General research in AI is disappearing. In this data-flooded world, this technology is completely different. Google's stand-alone car or IBM's Watson supercomputer analyze terabytes of information to make the right decisions. However, they don't know how to explain how they got there. In other words, when the system spits out its answer, it is unable to answer the question, 'Why? We have given up the why and have kept the what,' lamented Perez de Mantarás.

For example, a few years ago, an expert system that detected that the patient suffered from pneumonia could justify that the diagnosis was based on the patient’s history and the cultures taken, but now software as complex as Watson can not do this. It simply draws a conclusion from the overwhelming amount of data in handles, but offers no reasoning behind it. This creates problems of user acceptance,’says Perez de Manrtarás.

Let's look at the film 'Yo, robot' (Alex Proyas, 2004): the streets are full of humanoids who take the groceries, serve drinks, give out hot dogs... If we forget for a moment the fantastic agility they show and the general intelligence they treasure, what would we have left? It is clear: an army of specialists.

 

The drones, a manifestation of this trend

The U.S Air Force maintains more than 8,000 of these aircrafts to combat terrorism, according to the Brooking Institution. In their operations, they have already killed more than 2,500 people. 

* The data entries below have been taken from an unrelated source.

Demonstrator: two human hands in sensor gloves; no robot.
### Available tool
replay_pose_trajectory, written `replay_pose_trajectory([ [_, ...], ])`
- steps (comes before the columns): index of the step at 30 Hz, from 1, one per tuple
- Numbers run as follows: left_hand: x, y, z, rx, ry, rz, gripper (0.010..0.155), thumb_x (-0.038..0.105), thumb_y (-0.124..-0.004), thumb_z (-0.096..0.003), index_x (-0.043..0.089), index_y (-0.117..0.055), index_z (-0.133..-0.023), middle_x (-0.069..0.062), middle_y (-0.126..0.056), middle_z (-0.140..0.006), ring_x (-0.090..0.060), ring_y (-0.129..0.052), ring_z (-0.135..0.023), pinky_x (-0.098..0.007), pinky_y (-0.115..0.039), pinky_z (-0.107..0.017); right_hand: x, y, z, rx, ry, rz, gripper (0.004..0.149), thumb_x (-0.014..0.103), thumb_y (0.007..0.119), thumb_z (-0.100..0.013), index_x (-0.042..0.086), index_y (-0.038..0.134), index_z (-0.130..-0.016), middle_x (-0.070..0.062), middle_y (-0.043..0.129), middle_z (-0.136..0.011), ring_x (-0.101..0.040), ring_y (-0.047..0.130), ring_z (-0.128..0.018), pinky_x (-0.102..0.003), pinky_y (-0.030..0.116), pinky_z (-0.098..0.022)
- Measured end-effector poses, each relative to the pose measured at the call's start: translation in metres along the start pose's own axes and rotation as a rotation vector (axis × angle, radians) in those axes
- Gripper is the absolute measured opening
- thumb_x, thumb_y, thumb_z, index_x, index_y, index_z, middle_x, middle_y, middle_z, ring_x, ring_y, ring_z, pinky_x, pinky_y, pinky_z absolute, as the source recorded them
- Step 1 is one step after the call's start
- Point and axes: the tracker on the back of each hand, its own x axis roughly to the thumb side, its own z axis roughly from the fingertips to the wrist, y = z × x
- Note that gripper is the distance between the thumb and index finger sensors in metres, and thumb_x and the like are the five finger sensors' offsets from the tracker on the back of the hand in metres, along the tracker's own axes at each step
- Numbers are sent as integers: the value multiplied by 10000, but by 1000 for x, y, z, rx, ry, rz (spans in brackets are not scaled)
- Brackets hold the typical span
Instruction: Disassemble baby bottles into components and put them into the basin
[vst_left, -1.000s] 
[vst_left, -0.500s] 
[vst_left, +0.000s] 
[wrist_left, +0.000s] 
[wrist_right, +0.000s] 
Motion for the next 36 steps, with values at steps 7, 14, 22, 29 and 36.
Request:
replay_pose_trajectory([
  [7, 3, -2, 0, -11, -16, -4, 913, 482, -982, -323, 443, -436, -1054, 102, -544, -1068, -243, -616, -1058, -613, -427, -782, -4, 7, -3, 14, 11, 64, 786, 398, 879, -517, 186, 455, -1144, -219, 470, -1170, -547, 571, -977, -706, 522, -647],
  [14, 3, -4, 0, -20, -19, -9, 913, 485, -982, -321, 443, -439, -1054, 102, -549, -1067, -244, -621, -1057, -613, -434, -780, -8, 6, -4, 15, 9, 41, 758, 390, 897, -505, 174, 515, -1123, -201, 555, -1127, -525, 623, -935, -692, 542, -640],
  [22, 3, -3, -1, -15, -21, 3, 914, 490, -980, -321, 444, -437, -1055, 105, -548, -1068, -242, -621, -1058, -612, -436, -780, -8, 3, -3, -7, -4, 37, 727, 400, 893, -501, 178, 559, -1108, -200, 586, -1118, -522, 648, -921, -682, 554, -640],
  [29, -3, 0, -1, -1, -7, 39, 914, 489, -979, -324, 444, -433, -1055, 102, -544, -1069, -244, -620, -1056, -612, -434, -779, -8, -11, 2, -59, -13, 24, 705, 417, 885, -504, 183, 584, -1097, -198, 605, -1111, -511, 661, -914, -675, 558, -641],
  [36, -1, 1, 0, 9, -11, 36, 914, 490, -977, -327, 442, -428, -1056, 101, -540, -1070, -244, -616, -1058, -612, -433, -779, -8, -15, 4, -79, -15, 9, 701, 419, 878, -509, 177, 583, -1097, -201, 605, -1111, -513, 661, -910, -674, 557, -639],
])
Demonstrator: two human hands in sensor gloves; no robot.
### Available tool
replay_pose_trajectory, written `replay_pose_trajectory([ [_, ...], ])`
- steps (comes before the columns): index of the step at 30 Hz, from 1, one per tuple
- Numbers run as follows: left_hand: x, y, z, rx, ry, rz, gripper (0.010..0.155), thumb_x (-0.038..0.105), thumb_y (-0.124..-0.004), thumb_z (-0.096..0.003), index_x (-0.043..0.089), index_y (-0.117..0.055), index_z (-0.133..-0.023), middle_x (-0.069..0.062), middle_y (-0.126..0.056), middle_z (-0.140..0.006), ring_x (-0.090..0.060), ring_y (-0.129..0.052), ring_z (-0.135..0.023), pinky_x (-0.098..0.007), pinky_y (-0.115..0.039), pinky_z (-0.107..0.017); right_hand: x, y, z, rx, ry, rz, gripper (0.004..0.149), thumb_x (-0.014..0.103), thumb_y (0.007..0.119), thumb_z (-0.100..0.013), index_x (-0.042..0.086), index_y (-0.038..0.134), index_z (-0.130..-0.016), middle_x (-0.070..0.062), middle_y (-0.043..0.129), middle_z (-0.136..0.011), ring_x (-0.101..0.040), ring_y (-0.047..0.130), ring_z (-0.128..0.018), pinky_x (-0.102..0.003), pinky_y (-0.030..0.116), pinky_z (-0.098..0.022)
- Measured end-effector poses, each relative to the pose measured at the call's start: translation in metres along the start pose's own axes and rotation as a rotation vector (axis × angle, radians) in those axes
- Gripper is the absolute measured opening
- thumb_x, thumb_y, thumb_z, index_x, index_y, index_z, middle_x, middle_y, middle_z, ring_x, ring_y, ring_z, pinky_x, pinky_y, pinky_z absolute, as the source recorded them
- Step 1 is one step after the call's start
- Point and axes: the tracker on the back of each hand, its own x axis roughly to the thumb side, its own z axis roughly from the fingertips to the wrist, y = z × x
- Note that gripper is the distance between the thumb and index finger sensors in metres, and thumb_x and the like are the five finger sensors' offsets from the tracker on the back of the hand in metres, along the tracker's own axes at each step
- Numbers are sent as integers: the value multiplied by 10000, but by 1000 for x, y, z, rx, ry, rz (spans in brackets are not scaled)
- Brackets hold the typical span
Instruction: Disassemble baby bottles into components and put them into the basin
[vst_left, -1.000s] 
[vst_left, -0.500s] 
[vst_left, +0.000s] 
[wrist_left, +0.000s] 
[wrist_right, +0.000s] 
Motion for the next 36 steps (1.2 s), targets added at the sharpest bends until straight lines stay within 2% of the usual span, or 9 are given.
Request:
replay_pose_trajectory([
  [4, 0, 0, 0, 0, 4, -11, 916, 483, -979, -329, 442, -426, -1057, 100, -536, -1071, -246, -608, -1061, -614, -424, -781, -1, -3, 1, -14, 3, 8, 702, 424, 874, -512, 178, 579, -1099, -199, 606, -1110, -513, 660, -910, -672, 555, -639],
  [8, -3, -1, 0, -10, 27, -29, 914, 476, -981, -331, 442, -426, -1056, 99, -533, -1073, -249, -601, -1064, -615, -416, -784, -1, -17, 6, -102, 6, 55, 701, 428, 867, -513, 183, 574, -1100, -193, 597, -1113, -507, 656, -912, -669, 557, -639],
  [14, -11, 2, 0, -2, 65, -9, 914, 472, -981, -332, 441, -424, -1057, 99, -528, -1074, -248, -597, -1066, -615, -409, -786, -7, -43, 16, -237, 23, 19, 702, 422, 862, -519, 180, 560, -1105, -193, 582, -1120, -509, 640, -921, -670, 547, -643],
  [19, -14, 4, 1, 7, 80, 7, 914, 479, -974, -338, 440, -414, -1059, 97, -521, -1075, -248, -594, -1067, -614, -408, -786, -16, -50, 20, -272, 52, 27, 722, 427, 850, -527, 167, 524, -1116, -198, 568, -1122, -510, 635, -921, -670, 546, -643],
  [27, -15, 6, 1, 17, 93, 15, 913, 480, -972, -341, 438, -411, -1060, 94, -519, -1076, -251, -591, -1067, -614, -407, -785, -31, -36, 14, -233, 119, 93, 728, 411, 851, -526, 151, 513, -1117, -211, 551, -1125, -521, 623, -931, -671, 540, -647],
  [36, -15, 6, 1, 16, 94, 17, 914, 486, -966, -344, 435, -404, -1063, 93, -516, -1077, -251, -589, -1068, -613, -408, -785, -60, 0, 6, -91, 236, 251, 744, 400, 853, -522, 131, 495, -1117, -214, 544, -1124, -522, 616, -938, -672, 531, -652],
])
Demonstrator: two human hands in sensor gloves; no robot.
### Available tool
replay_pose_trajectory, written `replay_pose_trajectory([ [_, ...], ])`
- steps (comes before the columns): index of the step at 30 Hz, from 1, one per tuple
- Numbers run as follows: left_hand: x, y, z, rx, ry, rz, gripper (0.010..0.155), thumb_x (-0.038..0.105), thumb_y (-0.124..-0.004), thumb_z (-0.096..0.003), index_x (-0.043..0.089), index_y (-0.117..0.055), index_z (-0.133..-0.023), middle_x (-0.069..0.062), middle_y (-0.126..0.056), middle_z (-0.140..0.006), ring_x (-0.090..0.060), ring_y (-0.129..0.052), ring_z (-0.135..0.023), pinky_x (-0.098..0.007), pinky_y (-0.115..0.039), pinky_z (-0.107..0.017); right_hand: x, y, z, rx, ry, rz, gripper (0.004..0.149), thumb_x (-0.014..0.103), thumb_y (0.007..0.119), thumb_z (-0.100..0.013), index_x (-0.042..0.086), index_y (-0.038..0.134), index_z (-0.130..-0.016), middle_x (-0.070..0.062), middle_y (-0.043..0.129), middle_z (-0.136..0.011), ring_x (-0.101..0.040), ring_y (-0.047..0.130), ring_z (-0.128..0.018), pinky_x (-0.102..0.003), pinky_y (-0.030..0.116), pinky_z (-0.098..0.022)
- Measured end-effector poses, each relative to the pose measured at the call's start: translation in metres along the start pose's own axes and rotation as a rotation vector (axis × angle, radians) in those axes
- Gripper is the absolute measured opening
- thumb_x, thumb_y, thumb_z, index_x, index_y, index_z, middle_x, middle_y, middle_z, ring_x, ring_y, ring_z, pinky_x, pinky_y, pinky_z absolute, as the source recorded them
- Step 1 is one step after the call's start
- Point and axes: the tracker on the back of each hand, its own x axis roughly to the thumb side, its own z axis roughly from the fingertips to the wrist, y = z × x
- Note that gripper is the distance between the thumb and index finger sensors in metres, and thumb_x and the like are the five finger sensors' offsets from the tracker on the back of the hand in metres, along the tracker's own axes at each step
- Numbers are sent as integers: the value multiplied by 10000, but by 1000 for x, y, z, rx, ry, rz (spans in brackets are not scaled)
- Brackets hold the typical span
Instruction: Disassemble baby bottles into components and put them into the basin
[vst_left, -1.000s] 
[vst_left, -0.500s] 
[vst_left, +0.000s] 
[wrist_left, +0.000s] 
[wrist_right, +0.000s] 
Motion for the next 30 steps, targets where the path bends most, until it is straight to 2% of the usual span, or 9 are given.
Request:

Business models film and investigate anything. For example, some are equipped with infrared sensors and some can detect which plants are sick or are attacked by parasites. 

So, it’s possible to devise an a la carte fumigation plan. Others help control poaching and provide clues to biologists who study bird flights and trajectories- there are all kinds. The largest of them all was the Eitan, that was made in Israel has a wingspan of 26m, almost like a Boeing 737. In contrast,is the tiny 16cm Nano Hummingbird, developed with support from the U.S Defense Advanced Research Projects Agency (DARPA), could pass for a hummingbird. Robots have literally taken off for freedom, even though it’s under human control.

Among the robotic fauna that remains on land,we find the Roomba, a small semi-autonomous vacuum cleaner in the shape of a disc, devised by iRobot, that has become a commercial success. The PackBot, devised by the same firm, a military vault equipped with a robotic arm capable of handling bombs to inspect places contaminated by radioactivity. The TUG, devised by Aethon, looks like a kind of small table with wheels and sensors. Thanks to the latter, he moves smoothly through the corridors of some U.S. hospitals to carry medicines and other supplies.